** Opening Given records block **

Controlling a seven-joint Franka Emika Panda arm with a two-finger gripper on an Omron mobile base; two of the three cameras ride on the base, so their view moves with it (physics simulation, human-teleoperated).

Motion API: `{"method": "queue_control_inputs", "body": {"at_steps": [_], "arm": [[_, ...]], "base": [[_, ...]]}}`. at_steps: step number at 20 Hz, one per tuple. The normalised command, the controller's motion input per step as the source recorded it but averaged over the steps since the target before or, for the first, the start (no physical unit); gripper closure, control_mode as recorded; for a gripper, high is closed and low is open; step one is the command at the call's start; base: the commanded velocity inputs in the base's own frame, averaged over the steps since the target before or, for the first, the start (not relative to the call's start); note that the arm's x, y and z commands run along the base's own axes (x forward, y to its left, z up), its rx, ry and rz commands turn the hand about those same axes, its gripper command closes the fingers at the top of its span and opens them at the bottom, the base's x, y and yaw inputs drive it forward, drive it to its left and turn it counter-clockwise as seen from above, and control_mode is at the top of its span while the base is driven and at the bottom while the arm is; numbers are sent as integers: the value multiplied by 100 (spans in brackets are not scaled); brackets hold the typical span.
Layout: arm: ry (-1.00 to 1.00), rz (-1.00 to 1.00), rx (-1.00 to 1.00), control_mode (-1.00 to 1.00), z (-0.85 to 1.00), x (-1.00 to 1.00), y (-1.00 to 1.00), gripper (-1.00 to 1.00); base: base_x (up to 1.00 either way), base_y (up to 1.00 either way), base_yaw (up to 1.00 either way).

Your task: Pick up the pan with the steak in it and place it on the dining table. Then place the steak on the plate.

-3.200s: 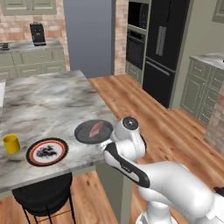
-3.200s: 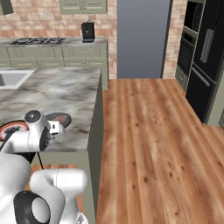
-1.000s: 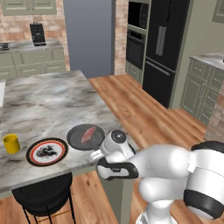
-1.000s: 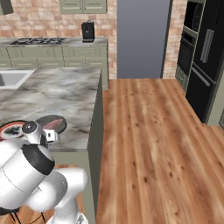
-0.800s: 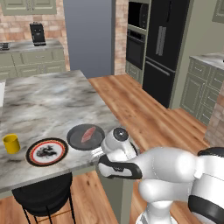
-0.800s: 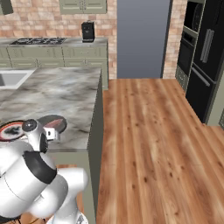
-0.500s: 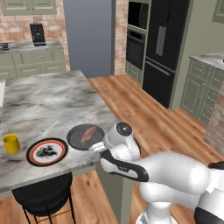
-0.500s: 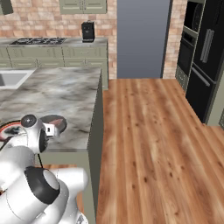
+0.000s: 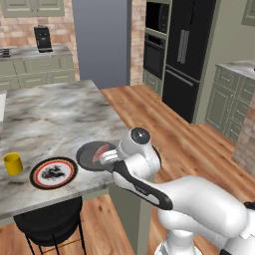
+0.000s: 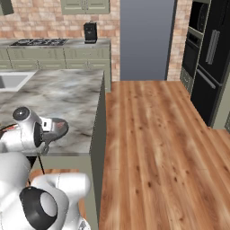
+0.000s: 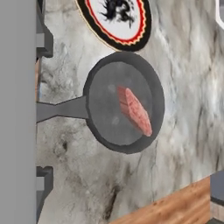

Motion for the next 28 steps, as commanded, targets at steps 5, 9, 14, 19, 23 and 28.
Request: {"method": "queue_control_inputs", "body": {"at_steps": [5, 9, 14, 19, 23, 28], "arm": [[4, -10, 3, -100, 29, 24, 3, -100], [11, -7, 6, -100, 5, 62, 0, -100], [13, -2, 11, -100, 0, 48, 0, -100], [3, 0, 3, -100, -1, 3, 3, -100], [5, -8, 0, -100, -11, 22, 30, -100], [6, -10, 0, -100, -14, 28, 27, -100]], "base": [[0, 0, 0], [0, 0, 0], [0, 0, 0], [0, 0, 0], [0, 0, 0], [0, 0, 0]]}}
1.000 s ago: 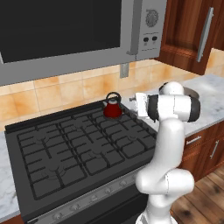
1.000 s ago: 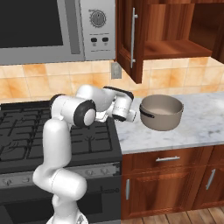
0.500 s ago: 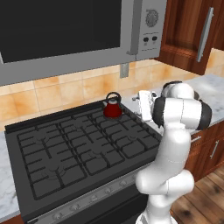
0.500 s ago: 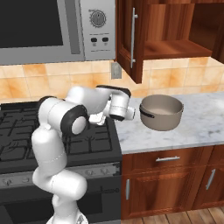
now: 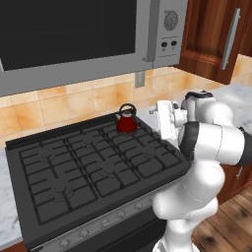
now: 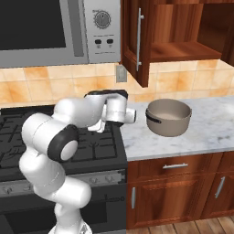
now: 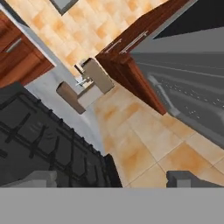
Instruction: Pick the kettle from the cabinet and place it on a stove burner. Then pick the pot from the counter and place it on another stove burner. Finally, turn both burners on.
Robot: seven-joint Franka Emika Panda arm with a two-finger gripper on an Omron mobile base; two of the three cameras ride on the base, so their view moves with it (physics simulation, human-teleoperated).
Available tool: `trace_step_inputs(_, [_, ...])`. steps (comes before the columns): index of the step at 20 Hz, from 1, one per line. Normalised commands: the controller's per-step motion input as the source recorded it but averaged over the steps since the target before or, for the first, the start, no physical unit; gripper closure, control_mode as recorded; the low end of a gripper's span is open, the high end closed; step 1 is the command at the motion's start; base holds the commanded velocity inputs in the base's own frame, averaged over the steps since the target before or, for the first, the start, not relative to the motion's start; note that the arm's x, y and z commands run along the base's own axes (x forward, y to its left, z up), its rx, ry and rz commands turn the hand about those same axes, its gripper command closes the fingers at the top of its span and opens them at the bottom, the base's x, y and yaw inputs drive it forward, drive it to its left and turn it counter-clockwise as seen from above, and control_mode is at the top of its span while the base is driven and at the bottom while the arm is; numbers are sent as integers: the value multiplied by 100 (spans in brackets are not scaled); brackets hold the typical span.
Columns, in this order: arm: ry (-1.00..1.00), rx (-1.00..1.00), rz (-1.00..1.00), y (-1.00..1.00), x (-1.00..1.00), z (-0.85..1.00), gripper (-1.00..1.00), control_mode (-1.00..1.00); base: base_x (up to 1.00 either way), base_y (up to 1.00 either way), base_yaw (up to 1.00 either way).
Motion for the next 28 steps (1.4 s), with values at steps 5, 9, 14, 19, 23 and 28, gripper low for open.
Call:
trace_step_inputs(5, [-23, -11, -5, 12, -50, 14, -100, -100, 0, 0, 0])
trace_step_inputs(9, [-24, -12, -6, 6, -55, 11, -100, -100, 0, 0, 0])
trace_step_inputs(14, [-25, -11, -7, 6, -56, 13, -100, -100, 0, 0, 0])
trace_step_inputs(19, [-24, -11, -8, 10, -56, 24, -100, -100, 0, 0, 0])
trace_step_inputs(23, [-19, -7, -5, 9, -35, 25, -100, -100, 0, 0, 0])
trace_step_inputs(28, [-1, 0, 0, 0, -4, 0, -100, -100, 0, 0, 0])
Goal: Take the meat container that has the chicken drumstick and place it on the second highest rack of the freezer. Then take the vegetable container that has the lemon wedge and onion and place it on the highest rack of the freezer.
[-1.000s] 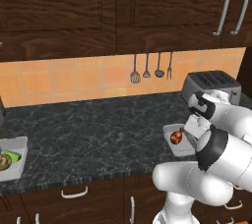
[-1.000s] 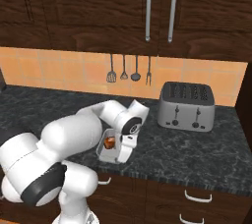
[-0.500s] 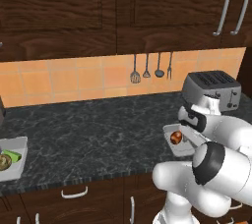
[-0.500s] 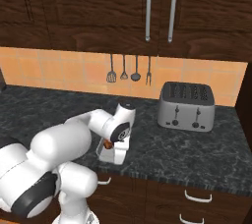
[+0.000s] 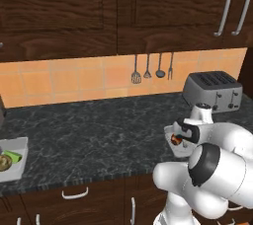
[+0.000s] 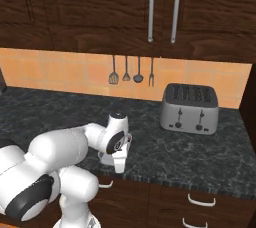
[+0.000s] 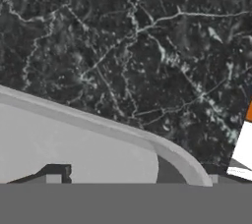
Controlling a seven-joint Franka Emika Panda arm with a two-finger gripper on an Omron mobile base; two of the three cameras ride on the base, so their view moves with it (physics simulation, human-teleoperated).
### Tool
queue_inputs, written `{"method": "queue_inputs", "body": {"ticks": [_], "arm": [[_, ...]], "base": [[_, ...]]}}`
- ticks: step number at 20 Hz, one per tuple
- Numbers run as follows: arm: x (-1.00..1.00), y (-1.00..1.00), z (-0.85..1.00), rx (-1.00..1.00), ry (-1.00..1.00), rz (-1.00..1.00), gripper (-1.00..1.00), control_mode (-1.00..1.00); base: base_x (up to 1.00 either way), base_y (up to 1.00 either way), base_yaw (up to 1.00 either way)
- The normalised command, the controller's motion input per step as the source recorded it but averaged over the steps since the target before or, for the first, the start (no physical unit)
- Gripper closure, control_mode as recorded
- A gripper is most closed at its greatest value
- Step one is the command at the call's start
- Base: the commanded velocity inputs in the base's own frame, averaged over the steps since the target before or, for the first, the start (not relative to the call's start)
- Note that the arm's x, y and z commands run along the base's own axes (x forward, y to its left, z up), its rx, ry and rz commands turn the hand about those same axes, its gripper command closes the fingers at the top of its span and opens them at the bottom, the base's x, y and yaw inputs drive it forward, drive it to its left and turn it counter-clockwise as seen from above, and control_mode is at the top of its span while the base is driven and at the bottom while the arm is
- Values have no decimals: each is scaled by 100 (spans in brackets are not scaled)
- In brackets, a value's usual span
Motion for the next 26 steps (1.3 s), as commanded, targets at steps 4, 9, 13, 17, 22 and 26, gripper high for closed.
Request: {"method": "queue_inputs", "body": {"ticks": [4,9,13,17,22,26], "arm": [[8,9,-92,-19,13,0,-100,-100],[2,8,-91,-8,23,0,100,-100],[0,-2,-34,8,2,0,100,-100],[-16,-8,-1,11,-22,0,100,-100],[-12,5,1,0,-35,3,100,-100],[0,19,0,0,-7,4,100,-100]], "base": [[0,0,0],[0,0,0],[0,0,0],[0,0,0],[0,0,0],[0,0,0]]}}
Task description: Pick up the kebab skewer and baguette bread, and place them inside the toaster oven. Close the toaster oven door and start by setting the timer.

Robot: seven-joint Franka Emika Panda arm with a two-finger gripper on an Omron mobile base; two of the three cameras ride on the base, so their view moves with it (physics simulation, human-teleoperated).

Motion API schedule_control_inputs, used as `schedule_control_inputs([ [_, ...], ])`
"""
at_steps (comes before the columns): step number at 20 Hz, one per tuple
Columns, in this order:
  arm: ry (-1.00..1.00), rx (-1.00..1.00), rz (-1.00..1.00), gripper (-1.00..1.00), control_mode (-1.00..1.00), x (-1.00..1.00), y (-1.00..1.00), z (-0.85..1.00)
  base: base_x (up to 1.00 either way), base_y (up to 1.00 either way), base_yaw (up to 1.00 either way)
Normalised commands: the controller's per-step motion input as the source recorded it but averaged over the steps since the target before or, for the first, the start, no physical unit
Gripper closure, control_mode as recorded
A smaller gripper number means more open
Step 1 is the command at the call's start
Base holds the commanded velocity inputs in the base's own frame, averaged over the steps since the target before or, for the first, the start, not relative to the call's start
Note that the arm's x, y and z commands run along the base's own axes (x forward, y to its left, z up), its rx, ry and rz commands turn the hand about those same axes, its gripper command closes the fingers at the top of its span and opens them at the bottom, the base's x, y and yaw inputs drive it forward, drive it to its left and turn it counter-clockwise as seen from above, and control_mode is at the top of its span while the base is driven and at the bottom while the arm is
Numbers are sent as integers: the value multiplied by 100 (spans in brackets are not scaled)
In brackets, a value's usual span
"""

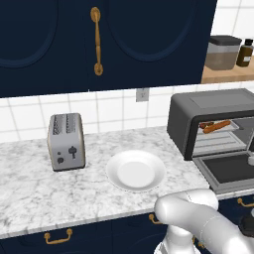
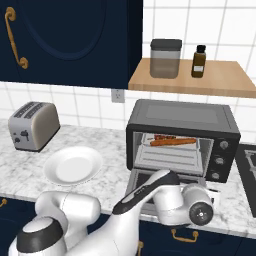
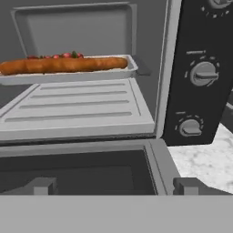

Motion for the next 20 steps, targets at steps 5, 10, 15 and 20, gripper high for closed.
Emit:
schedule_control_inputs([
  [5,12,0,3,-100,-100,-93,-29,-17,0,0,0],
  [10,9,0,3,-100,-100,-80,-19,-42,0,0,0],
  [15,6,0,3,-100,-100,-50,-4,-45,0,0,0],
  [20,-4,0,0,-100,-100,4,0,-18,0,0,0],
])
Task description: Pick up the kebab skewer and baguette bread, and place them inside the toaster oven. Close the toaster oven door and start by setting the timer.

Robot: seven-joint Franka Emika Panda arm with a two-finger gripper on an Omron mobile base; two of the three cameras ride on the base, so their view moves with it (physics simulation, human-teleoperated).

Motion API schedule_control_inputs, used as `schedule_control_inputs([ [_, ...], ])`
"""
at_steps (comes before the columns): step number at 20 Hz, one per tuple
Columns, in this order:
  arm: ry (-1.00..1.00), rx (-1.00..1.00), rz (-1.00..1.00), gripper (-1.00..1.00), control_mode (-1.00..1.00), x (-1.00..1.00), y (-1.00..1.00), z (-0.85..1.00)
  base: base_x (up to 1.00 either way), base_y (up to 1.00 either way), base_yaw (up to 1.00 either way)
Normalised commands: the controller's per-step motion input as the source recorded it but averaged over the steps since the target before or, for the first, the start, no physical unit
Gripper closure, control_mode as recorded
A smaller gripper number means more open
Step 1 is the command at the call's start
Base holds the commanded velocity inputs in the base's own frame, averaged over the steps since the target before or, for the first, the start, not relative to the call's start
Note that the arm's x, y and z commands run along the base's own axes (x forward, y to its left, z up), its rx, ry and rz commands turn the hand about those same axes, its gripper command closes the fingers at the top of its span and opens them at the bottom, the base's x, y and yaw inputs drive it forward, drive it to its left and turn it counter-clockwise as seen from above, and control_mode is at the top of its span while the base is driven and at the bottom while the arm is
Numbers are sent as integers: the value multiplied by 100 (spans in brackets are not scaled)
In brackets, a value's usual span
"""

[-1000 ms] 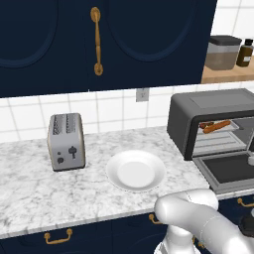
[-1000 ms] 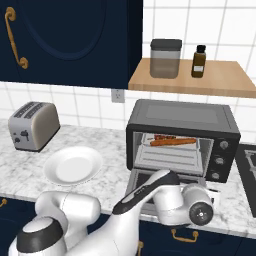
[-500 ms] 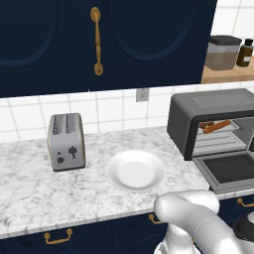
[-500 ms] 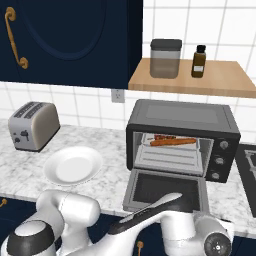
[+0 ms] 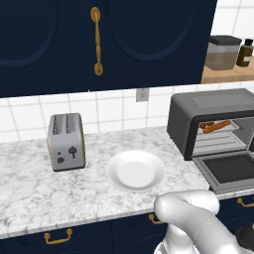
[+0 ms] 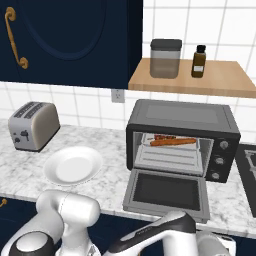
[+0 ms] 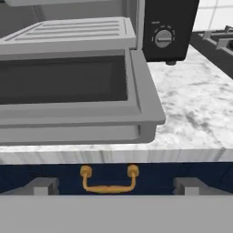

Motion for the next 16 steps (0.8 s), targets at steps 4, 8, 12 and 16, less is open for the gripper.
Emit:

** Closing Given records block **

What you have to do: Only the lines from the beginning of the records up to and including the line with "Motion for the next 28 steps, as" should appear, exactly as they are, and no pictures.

Response area:
Controlling a seven-joint Franka Emika Panda arm with a two-finger gripper on an Omron mobile base; two of the three cameras ride on the base, so their view moves with it (physics simulation, human-teleoperated).

Motion API: `{"method": "queue_control_inputs", "body": {"at_steps": [_], "arm": [[_, ...]], "base": [[_, ...]]}}`. at_steps: step number at 20 Hz, one per tuple. The normalised command, the controller's motion input per step as the source recorded it but averaged over the steps since the target before or, for the first, the start (no physical unit); gripper closure, control_mode as recorded; for a gripper, high is closed and low is open; step one is the command at the call's start; base: the commanded velocity inputs in the base's own frame, averaged over the steps since the target before or, for the first, the start (not relative to the call's start); note that the arm's x, y and z commands run along the base's own axes (x forward, y to its left, z up), its rx, ry and rz commands turn the hand about those same axes, its gripper command closes the fingers at the top of its span and opens them at the bottom, the base's x, y and yaw inputs drive it forward, drive it to its left and turn it counter-clockwise as seen from above, and control_mode is at the top of its span while the base is driven and at the bottom while the arm is; numbers are sent as integers: the value multiplied by 100 (spans in brackets are not scaled); brackets hold the typical span.
Layout: arm: ry (-1.00 to 1.00), rz (-1.00 to 1.00), rx (-1.00 to 1.00), control_mode (-1.00 to 1.00), z (-0.85 to 1.00), x (-1.00 to 1.00), y (-1.00 to 1.00), gripper (-1.00 to 1.00); base: base_x (up to 1.00 either way), base_y (up to 1.00 either way), base_yaw (up to 1.00 either way).

Your task: Pick up the pan with the steak in it and place it on the dining table. Then place the steak on the plate.

-3.200s: 
-3.200s: 
-1.000s: 
-1.000s: 
-0.800s: 
-0.800s: 
-0.500s: 
-0.500s: 
+0.000s: 
+0.000s: 
+0.000s: 

Motion for the next 28 steps, as commanded, targets at steps 5, 9, 14, 19, 23 and 28.

This answer requires nothing else.